Skip the pictures and give back the rest of the listing exactly.
--------------------------------------------------
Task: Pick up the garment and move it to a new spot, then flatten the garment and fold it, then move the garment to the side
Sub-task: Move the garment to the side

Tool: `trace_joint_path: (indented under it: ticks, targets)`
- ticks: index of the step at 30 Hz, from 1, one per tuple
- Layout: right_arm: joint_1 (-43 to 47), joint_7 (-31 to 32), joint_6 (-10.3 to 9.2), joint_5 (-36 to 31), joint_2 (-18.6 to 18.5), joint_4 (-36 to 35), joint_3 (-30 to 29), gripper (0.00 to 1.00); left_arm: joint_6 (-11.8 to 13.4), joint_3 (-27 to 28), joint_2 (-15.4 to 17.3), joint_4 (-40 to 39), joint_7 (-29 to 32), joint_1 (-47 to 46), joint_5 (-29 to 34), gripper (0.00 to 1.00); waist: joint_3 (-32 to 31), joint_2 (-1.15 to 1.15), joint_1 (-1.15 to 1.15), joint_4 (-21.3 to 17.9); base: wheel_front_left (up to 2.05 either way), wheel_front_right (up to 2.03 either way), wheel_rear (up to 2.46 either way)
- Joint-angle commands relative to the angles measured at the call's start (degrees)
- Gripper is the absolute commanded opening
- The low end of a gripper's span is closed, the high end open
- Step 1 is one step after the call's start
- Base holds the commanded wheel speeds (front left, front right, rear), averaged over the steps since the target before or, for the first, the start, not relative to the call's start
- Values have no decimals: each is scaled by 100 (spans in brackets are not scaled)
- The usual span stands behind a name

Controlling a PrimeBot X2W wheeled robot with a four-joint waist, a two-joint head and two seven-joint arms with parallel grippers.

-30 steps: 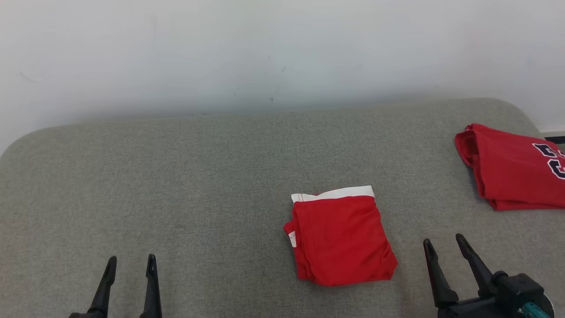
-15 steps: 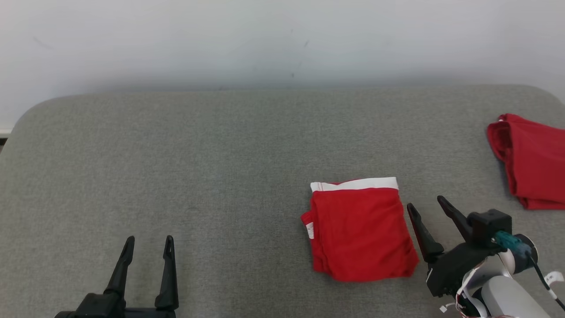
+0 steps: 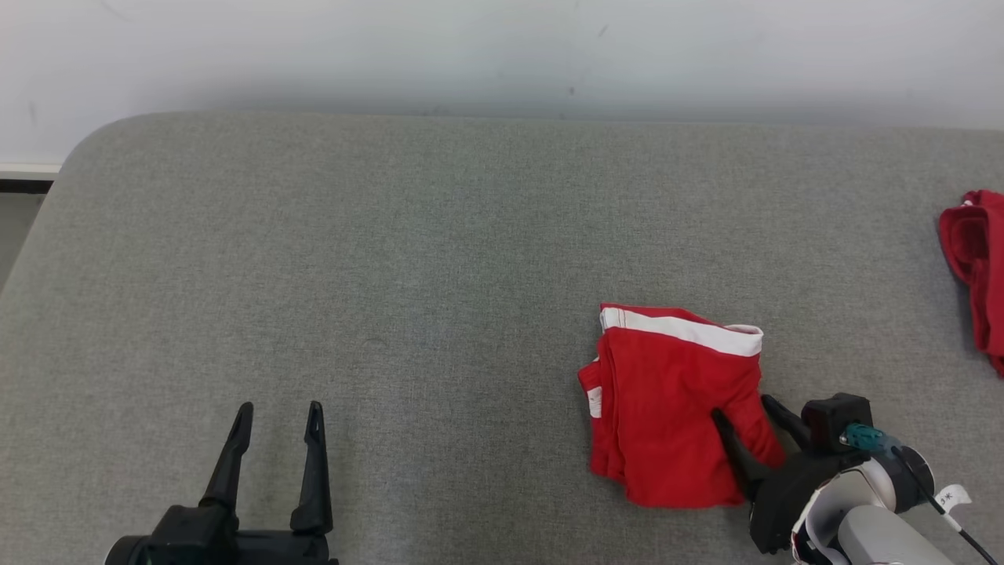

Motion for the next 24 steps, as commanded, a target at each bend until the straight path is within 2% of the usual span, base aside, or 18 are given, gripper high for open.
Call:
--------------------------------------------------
● **EXERCISE SOLUTION**
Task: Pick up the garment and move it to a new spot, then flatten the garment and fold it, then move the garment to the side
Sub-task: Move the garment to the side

Tool: `trace_joint_path: (indented under it: ticks, targets)`
- ticks: index of the step at 30 Hz, from 1, one per tuple
- Layout: right_arm: joint_1 (-43 to 47), joint_7 (-31 to 32), joint_6 (-10.3 to 9.2), joint_5 (-36 to 31), joint_2 (-18.6 to 18.5), joint_4 (-36 to 35), joint_3 (-30 to 29), gripper (0.00 to 1.00); left_arm: joint_6 (-11.8 to 13.4), joint_3 (-27 to 28), joint_2 (-15.4 to 17.3), joint_4 (-40 to 39), joint_7 (-29 to 32), joint_1 (-47 to 46), joint_5 (-29 to 34), gripper (0.00 to 1.00); waist: joint_3 (-32 to 31), joint_2 (-1.15 to 1.15), joint_1 (-1.15 to 1.15), joint_4 (-21.3 to 17.9); base: wheel_front_left (up to 2.05 either way), wheel_front_right (up to 2.03 either way), wheel_rear (up to 2.46 either way)
- Joint-angle commands relative to the angles measured at the call's start (degrees)
- Gripper is the absolute commanded opening
- The low end of a gripper's span is closed, the high end open
- Step 1 is one step after the call's start
- Base holds the commanded wheel speeds (front left, front right, rear), averaged over the steps since the target before or, for the first, the start, not relative to the call's start
- Values have no decimals: each is scaled by 100 (spans in brackets are not scaled)
- The usual span stands behind a name

Controlling a PrimeBot X2W wheeled robot with a four-joint waist, a two-joint head and two seven-joint arms with parallel grippers.

-30 steps: 
-15 steps: 
+0 steps: 

Motion for the next 24 steps, as commanded, a target at each bend until the straight path is within 2% of the usual span, base aside, or 18 are given, gripper high for open.
Call:

The given output is the complete response.